**Problem details**
For the listing below, output exactly the lines from the line with "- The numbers" up to and including the line with "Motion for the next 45", and no other lines.

**Source data**
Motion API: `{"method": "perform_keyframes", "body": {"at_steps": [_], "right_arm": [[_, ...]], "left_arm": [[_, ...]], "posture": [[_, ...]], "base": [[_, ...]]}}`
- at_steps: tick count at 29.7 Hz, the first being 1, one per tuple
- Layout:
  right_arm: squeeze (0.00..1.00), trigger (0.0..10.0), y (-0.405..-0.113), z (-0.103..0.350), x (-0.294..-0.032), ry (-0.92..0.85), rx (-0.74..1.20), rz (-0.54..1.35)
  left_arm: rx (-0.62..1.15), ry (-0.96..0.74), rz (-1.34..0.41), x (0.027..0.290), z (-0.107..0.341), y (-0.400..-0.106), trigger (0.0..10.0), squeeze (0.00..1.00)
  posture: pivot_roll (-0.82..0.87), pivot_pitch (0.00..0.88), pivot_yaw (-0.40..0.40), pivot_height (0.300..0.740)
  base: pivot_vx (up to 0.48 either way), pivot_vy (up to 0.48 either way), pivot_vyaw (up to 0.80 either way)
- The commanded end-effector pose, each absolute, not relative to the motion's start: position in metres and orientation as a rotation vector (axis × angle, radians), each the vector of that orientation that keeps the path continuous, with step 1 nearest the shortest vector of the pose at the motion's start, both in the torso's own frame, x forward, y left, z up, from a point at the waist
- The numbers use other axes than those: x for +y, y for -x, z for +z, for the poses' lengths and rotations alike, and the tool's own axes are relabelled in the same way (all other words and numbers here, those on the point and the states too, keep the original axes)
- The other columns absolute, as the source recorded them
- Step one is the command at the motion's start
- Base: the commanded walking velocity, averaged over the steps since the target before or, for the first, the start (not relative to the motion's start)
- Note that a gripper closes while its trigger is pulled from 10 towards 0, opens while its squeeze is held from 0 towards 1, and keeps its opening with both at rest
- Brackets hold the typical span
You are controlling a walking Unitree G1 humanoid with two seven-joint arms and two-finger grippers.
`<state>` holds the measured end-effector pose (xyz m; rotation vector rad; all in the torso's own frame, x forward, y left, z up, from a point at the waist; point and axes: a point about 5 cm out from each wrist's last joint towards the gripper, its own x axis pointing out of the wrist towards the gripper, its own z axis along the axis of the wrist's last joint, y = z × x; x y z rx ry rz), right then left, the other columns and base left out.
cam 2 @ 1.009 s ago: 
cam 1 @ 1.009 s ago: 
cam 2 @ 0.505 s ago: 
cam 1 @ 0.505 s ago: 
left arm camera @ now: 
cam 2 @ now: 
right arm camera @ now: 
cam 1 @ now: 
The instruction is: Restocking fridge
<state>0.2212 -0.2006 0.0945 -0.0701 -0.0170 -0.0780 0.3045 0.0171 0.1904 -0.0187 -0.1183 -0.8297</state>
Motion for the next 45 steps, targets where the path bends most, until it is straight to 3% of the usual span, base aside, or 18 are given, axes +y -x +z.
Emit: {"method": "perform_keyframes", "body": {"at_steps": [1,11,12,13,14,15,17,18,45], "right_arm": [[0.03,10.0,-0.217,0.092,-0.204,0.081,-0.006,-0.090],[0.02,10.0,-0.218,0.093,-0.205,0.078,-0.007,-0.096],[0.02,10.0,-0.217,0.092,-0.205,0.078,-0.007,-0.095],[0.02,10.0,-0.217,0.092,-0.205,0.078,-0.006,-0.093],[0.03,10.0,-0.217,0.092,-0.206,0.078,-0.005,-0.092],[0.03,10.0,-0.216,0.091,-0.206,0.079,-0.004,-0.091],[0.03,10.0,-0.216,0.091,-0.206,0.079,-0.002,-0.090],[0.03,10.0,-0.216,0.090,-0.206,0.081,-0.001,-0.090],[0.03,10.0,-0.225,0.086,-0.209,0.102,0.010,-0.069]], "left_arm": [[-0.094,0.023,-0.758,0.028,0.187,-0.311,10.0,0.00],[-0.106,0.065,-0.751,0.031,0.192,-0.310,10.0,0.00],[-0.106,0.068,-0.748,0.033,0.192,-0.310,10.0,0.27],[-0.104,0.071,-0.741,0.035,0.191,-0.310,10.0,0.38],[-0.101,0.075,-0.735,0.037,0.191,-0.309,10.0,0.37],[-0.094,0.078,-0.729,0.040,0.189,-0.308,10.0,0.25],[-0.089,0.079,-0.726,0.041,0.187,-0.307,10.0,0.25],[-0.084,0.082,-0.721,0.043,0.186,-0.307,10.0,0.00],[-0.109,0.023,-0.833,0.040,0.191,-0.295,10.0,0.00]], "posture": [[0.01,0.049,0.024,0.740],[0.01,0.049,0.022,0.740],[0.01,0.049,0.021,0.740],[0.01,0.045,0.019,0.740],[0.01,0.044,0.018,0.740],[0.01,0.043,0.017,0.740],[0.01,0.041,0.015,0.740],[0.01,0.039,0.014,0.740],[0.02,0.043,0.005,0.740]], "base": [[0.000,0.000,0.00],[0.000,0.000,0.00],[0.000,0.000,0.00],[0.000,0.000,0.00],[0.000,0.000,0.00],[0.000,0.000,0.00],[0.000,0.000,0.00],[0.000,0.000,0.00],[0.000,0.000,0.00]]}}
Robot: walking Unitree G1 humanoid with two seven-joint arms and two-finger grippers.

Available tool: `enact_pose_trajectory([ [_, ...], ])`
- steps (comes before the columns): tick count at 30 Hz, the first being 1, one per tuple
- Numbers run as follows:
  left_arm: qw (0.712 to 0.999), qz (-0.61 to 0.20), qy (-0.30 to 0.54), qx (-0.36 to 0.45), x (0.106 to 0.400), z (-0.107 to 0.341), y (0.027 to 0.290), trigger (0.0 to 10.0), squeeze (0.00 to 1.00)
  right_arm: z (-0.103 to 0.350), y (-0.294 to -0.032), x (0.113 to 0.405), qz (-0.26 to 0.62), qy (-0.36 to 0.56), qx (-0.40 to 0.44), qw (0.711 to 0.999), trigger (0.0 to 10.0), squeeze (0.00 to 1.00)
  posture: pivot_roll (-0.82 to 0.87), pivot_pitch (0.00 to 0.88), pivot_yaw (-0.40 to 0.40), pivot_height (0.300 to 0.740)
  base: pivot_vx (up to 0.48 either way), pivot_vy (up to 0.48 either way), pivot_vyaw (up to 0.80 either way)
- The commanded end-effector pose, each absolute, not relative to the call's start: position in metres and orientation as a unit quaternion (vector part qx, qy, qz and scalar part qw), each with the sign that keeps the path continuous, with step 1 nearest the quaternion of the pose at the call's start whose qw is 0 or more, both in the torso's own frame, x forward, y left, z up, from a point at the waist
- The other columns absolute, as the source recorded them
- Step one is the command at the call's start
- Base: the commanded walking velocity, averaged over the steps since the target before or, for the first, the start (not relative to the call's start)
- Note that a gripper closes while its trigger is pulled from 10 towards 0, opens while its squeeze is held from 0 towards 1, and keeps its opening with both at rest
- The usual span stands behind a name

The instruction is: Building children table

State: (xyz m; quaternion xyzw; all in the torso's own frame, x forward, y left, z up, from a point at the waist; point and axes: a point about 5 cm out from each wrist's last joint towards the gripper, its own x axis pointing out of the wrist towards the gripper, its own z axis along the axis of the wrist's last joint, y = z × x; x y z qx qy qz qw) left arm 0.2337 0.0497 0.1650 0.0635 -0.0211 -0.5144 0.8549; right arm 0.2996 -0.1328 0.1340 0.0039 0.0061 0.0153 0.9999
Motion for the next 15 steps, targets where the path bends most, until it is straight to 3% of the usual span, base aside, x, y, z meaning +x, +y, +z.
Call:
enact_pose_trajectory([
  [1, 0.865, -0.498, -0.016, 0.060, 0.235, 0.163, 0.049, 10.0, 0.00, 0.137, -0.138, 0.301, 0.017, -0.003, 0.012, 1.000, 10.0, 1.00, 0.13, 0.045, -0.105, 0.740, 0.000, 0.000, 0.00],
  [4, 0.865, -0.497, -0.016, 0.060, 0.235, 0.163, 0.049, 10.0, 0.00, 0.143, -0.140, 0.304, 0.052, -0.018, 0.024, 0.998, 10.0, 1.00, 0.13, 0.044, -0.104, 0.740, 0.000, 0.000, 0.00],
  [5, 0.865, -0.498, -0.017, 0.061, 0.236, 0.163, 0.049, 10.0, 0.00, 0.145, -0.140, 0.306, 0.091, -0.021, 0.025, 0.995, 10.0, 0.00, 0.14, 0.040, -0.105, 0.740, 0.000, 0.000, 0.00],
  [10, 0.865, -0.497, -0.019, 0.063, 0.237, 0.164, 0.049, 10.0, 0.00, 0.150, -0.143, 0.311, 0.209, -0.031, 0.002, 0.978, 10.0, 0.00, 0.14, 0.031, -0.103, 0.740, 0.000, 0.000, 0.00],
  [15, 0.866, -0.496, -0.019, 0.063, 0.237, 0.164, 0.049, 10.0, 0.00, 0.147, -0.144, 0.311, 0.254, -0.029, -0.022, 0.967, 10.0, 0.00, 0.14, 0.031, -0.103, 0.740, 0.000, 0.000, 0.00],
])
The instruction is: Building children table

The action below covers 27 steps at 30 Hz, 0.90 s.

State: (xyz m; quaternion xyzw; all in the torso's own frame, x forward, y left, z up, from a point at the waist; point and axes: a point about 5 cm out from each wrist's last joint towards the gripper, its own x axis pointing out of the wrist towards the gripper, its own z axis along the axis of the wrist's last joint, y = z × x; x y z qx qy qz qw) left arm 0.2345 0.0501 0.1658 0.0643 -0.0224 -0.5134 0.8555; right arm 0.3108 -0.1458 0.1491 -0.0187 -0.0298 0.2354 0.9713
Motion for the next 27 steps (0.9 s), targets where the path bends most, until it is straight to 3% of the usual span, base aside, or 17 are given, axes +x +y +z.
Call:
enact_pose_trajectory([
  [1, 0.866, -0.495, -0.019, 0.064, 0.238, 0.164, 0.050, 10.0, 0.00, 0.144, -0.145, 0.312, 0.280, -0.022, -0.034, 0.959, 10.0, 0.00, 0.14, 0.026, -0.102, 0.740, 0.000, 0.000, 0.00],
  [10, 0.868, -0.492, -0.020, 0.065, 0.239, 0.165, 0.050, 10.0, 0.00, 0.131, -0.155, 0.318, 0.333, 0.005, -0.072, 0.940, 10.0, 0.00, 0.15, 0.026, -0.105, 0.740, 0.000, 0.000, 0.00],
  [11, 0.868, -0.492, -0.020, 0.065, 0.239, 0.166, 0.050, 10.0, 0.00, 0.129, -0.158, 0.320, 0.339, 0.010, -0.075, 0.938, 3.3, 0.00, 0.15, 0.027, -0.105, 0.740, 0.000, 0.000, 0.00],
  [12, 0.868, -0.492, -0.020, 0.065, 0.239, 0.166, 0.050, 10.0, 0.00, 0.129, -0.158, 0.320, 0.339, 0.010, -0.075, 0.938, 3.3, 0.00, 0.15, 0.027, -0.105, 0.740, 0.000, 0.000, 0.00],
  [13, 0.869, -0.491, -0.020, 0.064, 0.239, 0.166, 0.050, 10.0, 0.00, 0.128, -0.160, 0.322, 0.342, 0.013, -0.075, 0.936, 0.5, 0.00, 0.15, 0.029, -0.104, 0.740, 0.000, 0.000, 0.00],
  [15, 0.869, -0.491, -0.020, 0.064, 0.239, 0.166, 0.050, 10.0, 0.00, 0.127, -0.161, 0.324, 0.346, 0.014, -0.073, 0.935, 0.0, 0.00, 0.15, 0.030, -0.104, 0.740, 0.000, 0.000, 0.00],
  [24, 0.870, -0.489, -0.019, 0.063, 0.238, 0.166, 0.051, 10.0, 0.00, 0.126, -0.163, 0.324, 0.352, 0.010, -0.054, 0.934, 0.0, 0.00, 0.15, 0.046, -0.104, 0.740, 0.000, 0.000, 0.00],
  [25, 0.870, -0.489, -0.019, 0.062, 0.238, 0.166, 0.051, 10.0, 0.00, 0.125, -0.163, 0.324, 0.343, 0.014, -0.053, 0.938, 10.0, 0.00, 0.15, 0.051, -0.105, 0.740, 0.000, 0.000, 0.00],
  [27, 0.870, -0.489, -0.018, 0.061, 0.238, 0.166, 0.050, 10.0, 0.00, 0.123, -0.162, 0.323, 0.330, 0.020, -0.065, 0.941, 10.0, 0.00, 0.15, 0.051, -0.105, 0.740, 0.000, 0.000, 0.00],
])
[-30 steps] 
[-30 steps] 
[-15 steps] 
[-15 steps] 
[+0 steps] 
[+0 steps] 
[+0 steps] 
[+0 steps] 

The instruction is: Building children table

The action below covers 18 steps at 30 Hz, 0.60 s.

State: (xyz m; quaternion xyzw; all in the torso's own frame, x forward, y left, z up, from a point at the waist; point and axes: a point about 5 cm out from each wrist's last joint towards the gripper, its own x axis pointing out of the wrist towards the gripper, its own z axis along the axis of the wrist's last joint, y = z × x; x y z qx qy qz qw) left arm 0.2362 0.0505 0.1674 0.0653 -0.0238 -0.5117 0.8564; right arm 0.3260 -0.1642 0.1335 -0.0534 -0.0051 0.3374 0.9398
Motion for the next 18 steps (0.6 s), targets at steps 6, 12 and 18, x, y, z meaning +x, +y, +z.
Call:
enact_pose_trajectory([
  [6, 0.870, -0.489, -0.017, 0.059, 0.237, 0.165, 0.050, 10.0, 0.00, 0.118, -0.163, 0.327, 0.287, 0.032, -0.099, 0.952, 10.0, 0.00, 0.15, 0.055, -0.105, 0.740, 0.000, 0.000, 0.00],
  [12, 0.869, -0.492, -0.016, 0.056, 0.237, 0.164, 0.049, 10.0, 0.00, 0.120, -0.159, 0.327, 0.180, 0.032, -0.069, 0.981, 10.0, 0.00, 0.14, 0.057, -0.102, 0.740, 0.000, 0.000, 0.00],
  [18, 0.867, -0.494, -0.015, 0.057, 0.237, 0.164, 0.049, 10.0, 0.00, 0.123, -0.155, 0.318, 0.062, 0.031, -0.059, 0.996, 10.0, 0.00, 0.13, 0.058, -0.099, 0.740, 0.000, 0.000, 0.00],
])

**Finished exercise**
- The numbers use other axes than those: x for +y, y for -x, z for +z, for the poses' lengths and rotations alike, and the tool's own axes are relabelled in the same way (all other words and numbers here, those on the point and the states too, keep the original axes)
- The other columns absolute, as the source recorded them
- Step one is the command at the motion's start
- Base: the commanded walking velocity, averaged over the steps since the target before or, for the first, the start (not relative to the motion's start)
- Note that a gripper closes while its trigger is pulled from 10 towards 0, opens while its squeeze is held from 0 towards 1, and keeps its opening with both at rest
- Brackets hold the typical span
You are controlling a walking Unitree G1 humanoid with two seven-joint arms and two-finger grippers.
`<state>` holds the measured end-effector pose (xyz m; rotation vector rad; all in the torso's own frame, x forward, y left, z up, from a point at the waist; point and axes: a point about 5 cm out from each wrist's last joint towards the gripper, its own x axis pointing out of the wrist towards the gripper, its own z axis along the axis of the wrist's last joint, y = z × x; x y z rx ry rz), right then left, the other columns and base left out.
cam 2 @ 1.009 s ago: 
cam 1 @ 1.009 s ago: 
cam 2 @ 0.505 s ago: 
cam 1 @ 0.505 s ago: 
left arm camera @ now: 
cam 2 @ now: 
right arm camera @ now: 
cam 1 @ now: 
The instruction is: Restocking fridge
<state>0.2212 -0.2006 0.0945 -0.0701 -0.0170 -0.0780 0.3045 0.0171 0.1904 -0.0187 -0.1183 -0.8297</state>
Motion for the next 45 steps, targets where the path bends most, until it is straight to 3% of the usual span, base aside, or 18 are given, axes +y -x +z.

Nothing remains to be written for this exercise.